§ **Exercise details**
For the entries that follow, tally the lines holding the string "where". Give the total and nothing else.

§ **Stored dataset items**
%%

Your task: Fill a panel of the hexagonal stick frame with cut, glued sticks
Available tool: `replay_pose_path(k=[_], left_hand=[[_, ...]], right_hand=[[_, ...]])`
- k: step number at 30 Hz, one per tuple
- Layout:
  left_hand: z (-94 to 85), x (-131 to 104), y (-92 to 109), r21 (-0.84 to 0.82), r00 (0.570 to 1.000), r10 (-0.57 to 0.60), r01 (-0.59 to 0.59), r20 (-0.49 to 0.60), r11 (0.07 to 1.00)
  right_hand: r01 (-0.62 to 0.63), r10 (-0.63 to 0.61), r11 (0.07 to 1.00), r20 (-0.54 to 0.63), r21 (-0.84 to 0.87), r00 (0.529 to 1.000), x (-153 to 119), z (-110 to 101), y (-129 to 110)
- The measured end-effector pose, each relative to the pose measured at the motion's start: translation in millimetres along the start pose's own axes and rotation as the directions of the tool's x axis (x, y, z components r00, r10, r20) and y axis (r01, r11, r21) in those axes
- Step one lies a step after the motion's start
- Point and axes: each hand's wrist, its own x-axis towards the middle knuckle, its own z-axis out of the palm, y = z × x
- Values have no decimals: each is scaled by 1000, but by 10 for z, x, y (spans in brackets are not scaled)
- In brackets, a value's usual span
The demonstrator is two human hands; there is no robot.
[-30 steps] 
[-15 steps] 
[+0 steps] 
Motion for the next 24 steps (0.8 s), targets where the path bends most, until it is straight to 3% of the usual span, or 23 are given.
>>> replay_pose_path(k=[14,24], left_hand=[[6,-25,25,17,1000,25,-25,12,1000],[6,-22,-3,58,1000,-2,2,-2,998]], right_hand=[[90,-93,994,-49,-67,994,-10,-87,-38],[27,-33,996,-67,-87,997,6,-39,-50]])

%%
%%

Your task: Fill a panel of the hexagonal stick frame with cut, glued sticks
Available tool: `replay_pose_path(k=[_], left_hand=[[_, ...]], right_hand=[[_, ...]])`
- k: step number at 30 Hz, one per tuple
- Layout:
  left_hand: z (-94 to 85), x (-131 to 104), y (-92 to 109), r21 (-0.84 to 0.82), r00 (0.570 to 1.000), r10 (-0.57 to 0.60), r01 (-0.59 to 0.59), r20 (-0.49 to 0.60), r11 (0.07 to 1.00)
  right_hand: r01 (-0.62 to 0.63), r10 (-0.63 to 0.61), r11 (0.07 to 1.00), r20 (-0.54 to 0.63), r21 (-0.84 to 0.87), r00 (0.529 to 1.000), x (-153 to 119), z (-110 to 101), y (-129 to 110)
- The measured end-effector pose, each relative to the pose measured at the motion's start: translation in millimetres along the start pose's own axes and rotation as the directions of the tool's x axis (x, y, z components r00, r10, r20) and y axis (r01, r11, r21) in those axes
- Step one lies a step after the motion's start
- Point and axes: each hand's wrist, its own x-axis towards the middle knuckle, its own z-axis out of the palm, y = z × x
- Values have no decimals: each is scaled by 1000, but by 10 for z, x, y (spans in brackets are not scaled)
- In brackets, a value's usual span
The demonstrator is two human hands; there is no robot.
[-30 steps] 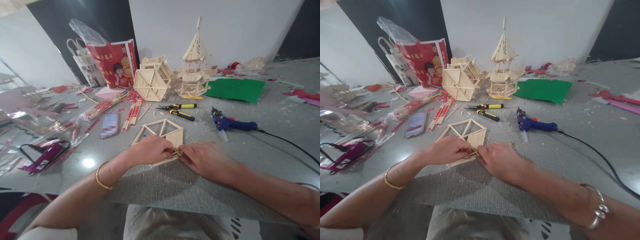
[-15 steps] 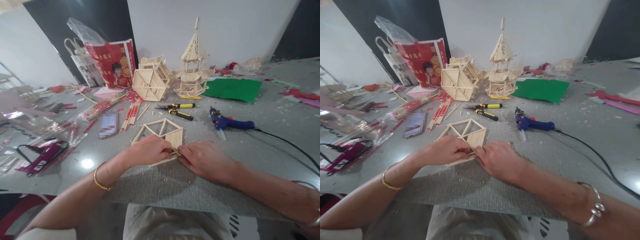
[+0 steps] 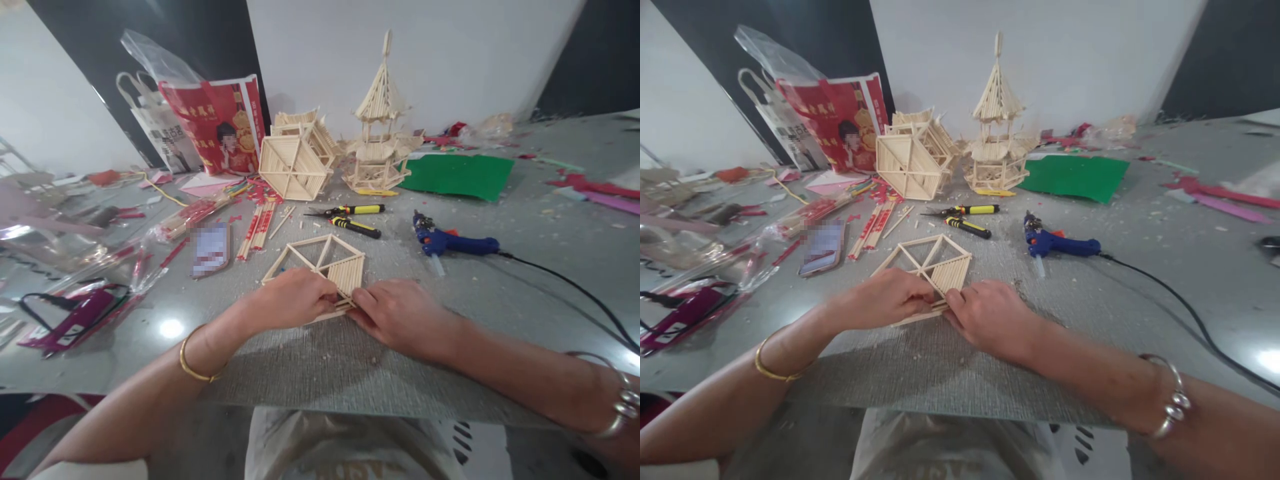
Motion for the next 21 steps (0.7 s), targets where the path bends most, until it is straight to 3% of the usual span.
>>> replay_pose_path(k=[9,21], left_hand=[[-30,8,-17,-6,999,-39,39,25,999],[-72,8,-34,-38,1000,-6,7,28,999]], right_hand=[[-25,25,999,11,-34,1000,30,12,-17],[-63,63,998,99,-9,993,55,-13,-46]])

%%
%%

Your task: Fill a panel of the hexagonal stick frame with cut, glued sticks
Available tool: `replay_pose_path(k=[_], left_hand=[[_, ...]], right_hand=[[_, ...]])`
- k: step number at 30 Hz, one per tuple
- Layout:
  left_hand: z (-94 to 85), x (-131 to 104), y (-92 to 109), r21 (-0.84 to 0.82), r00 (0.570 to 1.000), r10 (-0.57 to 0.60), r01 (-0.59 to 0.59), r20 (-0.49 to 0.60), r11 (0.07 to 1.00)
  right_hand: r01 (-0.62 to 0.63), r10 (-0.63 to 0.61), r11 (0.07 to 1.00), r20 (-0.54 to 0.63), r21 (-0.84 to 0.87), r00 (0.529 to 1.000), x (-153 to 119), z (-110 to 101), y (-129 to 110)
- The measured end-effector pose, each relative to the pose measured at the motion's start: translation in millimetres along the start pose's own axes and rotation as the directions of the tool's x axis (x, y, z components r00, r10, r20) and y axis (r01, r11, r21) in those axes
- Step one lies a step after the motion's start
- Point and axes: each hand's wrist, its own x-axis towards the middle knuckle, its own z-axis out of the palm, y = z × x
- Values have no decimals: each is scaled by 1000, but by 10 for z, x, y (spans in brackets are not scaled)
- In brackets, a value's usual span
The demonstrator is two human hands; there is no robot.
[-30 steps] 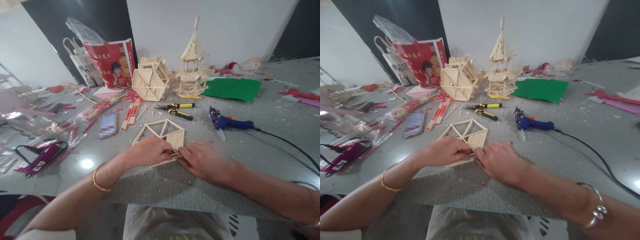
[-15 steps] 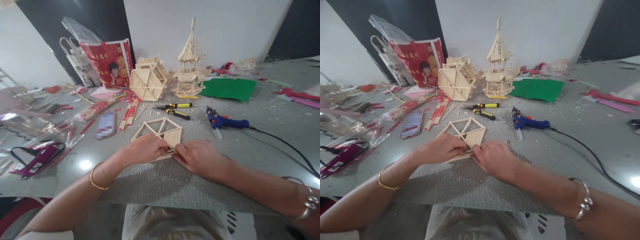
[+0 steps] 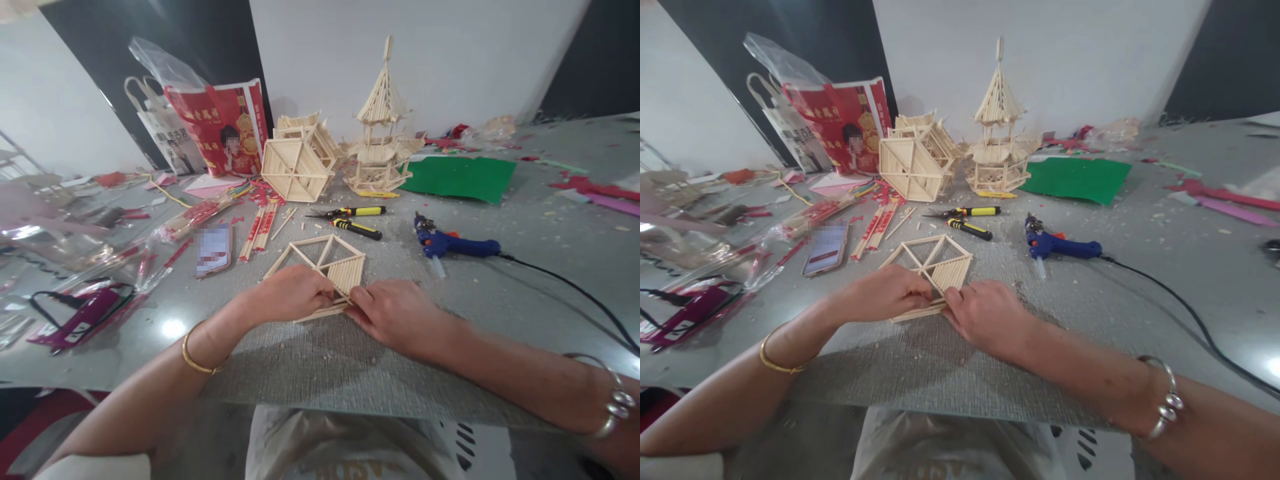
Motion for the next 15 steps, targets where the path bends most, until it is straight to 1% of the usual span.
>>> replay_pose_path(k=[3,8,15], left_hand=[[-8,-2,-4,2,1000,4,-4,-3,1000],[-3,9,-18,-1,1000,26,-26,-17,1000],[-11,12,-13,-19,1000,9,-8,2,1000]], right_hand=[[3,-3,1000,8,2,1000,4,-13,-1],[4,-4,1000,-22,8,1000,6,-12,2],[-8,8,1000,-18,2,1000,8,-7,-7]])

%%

§ **Output of the exercise**
3